We explain how each symbol in the translation conventions is aligned, using the example above.

NOW : Gloss (word), which is usually in a lexical databases

/ : a Gloss boundary

PT : Pointing by hands. Here, we do not specify which hand points. When the direction and reference of pointing are ambiguous, we do not label anything after PT.

COMIC1 : When there are several representations of this meaning, we add a number to distinguish one from others.

THEATER-PLAY : In a case where signing consists of one movement or one Gloss, however, in spoken language, we need two words to represent the same meaning.
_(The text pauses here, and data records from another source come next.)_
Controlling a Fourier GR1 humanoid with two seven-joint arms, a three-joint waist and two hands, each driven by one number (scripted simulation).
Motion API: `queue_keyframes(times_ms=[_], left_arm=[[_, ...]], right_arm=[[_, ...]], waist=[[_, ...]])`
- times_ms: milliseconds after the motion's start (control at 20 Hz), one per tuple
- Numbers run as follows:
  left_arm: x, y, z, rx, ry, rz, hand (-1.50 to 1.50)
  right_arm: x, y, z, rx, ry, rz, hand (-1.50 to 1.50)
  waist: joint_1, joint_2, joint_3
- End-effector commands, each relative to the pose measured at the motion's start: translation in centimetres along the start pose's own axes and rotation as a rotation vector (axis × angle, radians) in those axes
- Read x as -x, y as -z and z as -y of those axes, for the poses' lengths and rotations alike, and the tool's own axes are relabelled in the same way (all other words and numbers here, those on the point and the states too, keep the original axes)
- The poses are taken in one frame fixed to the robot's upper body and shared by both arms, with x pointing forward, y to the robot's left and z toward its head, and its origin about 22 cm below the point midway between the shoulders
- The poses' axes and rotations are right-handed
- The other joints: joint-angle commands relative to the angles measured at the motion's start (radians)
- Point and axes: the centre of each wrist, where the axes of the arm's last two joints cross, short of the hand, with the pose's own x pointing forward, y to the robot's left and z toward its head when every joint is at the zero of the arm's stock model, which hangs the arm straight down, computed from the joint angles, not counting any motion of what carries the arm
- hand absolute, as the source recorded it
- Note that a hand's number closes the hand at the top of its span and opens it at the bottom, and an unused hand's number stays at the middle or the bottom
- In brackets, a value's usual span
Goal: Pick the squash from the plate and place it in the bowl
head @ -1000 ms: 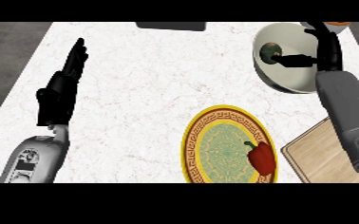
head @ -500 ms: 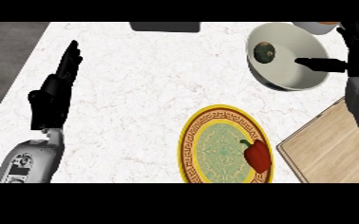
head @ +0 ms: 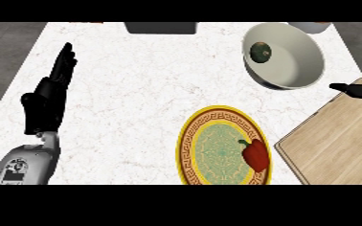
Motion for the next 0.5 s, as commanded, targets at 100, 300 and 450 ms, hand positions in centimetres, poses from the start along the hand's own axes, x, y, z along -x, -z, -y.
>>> queue_keyframes(times_ms=[100,300,450], left_arm=[[1.1,-0.7,-0.2,-0.005,-0.011,-0.012,0.0],[0.4,-0.7,-1.4,0.007,-0.003,0.001,0.0],[0.3,0.0,0.5,0.02,0.007,-0.012,0.0]], right_arm=[[1.2,-2.8,3.4,-0.086,0.036,0.008,-1.5],[2.6,-4.1,1.4,-0.096,0.055,0.029,-1.5],[2.4,-4.5,2.7,-0.078,0.063,0.048,-1.5]], waist=[[-0.004,-0.002,-0.001],[-0.009,-0.006,-0.001],[-0.009,-0.004,-0.001]])
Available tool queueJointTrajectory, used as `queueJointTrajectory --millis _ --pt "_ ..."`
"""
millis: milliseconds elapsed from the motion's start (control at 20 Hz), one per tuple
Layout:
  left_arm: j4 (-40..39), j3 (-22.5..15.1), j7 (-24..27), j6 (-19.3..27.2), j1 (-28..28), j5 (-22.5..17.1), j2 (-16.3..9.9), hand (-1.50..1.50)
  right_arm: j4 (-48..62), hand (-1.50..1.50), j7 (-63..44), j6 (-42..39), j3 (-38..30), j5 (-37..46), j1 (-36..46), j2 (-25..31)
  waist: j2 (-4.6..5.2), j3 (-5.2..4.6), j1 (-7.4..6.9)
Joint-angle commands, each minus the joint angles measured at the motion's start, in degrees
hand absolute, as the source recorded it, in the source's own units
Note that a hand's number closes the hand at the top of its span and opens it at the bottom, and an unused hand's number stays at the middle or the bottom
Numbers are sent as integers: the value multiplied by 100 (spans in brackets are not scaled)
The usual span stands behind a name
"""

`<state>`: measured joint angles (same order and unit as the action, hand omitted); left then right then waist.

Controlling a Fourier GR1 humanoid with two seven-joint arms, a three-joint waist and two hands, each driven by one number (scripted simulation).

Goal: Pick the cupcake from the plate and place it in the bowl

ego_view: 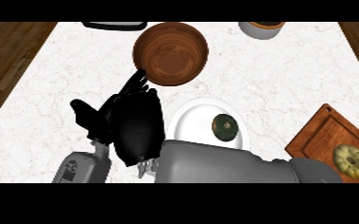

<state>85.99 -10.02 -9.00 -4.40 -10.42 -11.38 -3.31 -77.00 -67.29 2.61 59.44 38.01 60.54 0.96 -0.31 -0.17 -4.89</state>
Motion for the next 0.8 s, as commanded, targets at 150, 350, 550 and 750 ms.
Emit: queueJointTrajectory --millis 150,350,550,750 --pt "-23 18 7 -15 51 1 -8 0 -99 150 -1614 -205 -522 -156 1381 -91 -50 -6 113" --pt "-100 179 -26 -60 -57 -28 -144 0 298 150 -1512 114 -642 -421 1807 -90 10 -9 76" --pt "-56 168 -35 -54 -80 -49 -92 0 777 150 -1405 359 -879 -334 2121 -90 19 -4 154" --pt "47 198 -76 31 -54 -50 -54 0 1466 150 -961 620 -1009 -329 2212 -91 54 0 174"
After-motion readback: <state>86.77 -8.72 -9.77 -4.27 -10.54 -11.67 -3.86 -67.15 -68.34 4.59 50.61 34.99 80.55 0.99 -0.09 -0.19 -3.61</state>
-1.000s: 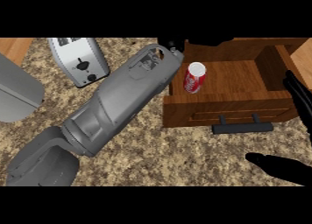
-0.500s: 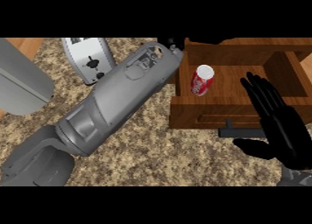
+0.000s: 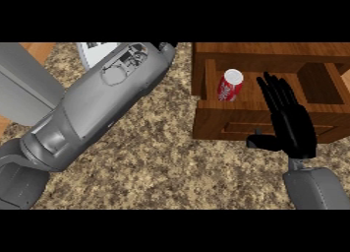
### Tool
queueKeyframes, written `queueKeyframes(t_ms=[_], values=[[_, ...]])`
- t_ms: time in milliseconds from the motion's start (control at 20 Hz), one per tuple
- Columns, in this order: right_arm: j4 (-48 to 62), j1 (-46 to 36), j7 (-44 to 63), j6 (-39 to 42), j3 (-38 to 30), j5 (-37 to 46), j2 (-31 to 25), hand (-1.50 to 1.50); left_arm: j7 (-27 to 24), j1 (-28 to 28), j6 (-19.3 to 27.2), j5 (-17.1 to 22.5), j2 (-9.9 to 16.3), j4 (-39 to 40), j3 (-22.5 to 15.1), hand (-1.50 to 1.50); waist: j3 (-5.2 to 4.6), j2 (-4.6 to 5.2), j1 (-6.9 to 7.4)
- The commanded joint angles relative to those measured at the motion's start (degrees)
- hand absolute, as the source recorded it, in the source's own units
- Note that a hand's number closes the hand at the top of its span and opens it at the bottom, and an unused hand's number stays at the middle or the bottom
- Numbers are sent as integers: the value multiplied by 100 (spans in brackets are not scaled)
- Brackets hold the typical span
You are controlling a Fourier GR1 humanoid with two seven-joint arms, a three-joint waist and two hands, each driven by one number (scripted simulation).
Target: Pick up the can, place it into the drawer and close the drawer
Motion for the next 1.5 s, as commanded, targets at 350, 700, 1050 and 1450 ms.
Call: queueKeyframes(t_ms=[350, 700, 1050, 1450], values=[[2553, -1168, -306, -1103, -511, 392, 73, -150, 738, 695, -99, -256, 852, -1279, -122, -150, 59, 88, 140], [3699, -2005, -79, -2072, -755, 858, 300, -150, 1070, 1120, -187, -319, 1400, -2035, -121, -150, 60, 109, 280], [5046, -3032, -437, -2621, -1269, 690, -8, -150, 1222, 1643, 37, -491, 1463, -2726, -177, -150, 67, 134, 267], [6255, -4217, -258, -2997, -1532, 845, -90, -150, 1283, 2166, -166, -615, 1971, -3449, -22, -150, 65, 168, 282]])
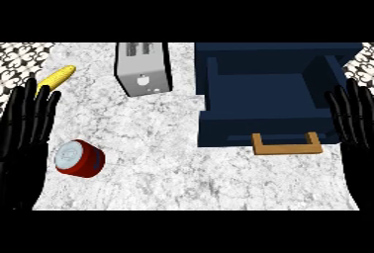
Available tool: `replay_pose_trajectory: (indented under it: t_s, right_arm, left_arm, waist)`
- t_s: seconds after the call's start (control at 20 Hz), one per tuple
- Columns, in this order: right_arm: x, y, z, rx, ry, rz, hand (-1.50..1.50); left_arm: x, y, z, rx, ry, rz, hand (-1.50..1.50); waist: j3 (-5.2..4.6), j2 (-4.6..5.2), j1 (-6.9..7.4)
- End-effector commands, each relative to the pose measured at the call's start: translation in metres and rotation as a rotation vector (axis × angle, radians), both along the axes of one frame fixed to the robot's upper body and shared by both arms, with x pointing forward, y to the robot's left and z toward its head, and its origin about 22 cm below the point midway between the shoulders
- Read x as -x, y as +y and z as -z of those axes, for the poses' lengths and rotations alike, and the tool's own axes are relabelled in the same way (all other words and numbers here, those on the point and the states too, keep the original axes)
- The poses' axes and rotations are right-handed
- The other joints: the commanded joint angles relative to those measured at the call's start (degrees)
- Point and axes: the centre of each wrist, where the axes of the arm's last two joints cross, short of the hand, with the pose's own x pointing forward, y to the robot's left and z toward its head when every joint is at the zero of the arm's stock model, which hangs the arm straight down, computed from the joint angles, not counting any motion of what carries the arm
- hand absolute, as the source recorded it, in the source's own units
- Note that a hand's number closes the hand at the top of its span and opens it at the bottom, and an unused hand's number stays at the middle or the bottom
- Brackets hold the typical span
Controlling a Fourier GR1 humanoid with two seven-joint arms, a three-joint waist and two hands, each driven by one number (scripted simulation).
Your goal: Pick up the can, place it into the drawer and close the drawer
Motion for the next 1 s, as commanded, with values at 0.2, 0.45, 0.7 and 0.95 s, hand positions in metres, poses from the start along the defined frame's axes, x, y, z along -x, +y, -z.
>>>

M:a-ni-me : Mouthing of a-ni-me (abbreviation of 'animation') represented in Mora rhythms, it is three Mora combinations, a+ni+me. ‘COMIC1 (M:ma-n-ga)’ means the signer moves her/his lips ma-n-ga while signing COMIC1. In cases where there are no parentheses around M: a-ni-me, this means the mouth movement has a syntagmatic relation with other Glosses.

＝ : Sign production continues across line break.

FS: A-NI-ME: Finger-spelling of A-NI-ME, represented in Mora rhythms as the same as mouthing.

PT:G02 : Signer points at interlocutor in front of her or him by hand. Usually this is PT2 in previous studies of the grammatical aspect of signing. We try to avoid putting the function of indexicality in the translation level.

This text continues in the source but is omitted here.